### What you have to do
The answer is to be an exact copy of the lines below running from the line with "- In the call" down to the line with "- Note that", both ends included, and nothing more.

### Dataset extract
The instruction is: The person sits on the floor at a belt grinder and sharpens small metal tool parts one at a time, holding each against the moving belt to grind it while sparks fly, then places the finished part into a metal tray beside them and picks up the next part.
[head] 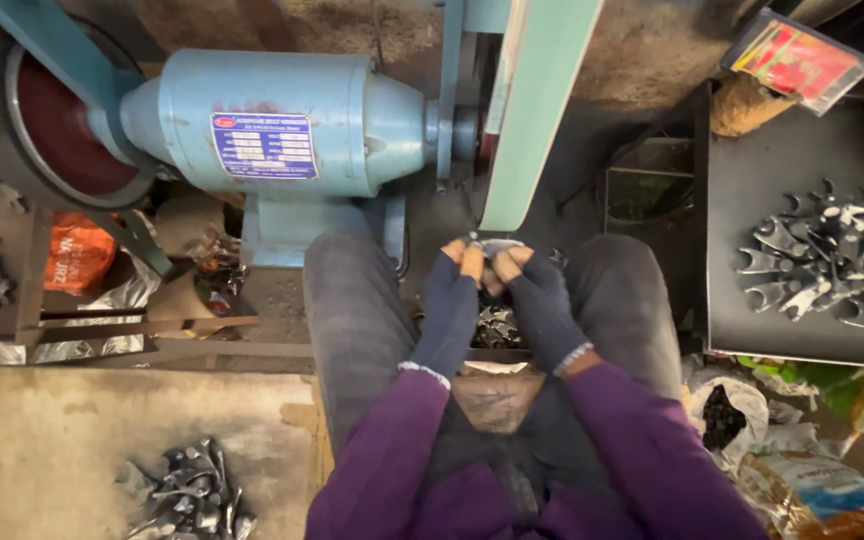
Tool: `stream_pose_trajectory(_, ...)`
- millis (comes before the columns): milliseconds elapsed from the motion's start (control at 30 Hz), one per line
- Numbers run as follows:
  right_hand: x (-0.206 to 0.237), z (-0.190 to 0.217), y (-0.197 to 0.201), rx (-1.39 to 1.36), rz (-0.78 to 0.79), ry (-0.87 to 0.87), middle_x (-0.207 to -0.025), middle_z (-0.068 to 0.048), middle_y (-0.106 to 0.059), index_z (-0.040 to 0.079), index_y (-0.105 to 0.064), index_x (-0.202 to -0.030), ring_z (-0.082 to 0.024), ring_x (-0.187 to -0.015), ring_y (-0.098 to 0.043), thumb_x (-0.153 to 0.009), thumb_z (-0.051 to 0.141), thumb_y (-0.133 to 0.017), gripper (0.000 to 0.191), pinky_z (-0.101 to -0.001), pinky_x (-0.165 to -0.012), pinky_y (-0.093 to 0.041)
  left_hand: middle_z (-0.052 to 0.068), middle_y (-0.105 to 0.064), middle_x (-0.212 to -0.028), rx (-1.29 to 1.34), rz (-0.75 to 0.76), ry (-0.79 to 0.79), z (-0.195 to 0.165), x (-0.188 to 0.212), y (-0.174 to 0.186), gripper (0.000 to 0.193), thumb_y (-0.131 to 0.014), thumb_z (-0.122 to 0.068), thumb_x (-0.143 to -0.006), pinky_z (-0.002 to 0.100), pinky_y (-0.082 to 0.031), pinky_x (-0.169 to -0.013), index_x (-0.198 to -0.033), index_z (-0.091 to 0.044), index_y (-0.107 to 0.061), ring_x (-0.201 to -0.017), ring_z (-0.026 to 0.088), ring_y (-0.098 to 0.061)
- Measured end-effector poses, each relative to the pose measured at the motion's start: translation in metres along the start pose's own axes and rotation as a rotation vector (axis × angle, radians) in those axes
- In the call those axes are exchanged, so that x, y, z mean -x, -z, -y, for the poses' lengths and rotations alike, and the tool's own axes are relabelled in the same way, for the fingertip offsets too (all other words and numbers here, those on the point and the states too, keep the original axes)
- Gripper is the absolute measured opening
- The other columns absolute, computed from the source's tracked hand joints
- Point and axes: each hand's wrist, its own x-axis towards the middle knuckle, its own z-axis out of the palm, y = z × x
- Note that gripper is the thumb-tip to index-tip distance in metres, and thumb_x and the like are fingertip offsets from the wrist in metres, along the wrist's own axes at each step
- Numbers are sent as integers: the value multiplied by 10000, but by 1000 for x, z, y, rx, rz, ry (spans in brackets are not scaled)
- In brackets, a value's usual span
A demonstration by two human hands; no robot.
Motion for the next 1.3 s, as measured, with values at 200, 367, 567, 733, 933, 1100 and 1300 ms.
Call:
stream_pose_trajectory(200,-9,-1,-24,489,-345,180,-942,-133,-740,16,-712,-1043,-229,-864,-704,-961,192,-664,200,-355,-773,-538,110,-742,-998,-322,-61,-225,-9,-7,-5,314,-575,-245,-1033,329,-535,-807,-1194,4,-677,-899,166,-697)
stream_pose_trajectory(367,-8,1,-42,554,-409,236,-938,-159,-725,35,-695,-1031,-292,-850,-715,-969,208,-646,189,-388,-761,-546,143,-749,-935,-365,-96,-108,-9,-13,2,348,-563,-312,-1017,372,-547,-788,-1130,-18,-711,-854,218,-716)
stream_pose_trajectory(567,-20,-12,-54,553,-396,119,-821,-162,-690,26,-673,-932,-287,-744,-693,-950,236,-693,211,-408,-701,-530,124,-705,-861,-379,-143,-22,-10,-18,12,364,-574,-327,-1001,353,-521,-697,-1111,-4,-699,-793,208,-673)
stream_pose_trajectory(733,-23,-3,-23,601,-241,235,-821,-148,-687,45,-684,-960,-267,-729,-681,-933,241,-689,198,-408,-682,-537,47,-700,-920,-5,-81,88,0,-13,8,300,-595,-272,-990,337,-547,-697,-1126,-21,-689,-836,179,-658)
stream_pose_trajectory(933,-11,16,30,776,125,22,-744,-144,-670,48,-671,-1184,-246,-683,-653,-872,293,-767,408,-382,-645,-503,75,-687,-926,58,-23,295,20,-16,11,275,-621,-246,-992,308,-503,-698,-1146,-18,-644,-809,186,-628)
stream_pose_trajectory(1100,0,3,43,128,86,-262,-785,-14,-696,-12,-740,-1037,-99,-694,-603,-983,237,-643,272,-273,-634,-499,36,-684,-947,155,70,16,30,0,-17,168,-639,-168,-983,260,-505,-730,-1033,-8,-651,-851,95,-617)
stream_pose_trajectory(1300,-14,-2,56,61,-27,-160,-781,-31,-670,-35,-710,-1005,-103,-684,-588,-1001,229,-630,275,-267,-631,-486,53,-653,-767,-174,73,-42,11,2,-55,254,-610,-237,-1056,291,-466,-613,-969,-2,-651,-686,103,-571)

### Response below
- In the call those axes are exchanged, so that x, y, z mean -x, -z, -y, for the poses' lengths and rotations alike, and the tool's own axes are relabelled in the same way, for the fingertip offsets too (all other words and numbers here, those on the point and the states too, keep the original axes)
- Gripper is the absolute measured opening
- The other columns absolute, computed from the source's tracked hand joints
- Point and axes: each hand's wrist, its own x-axis towards the middle knuckle, its own z-axis out of the palm, y = z × x
- Note that gripper is the thumb-tip to index-tip distance in metres, and thumb_x and the like are fingertip offsets from the wrist in metres, along the wrist's own axes at each step

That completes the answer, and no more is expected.